Signals that induce sprouting in the central nervous system: sprouting is delayed in a strain of mouse exhibiting delayed axonal degeneration.

This study evaluates whether CNS sprouting is initiated by signals related to the degeneration of presynaptic axons. We evaluate the time course of sprouting of cholinergic septohippocampal fibers after unilateral entorhinal cortex (EC) lesions in a substrain of mice carrying a mutation which leads to a substantial delay in the onset of Wallerian degeneration. We first verified that axonal degeneration resulting from EC lesions was delayed in mutant mice using silver-staining techniques (the Fink-Heimer method). Cholinergic sprouting was then evaluated using a histochemical technique for acetylcholinesterase (AChE) in mutant mice and normal controls. In normal control mice, both axonal degeneration and cholinergic sprouting occurred with a time course that was comparable to that described in rats. Argyrophilic degeneration debris was prominent by 4 days postlesion, and increases in AChE staining in the molecular layer of the dentate gyrus were well developed by 10 days.

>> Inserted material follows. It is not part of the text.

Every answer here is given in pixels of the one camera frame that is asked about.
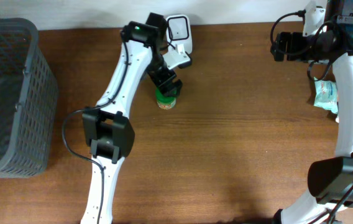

In mice carrying the "Ola" mutation, however, argyrophilic degeneration debris was not detectable at 4 or 6 days postlesion, began to appear in the dentate gyrus by 8 days postlesion, but did not become prominent until 12 days. Increases in AChE staining in the molecular layer of the dentate gyrus were not detectable even at 12 days postlesion, but developed gradually after 14 days. These results demonstrate that the signals which initiate at least one form of CNS sprouting are related to the degeneration of presynaptic axons.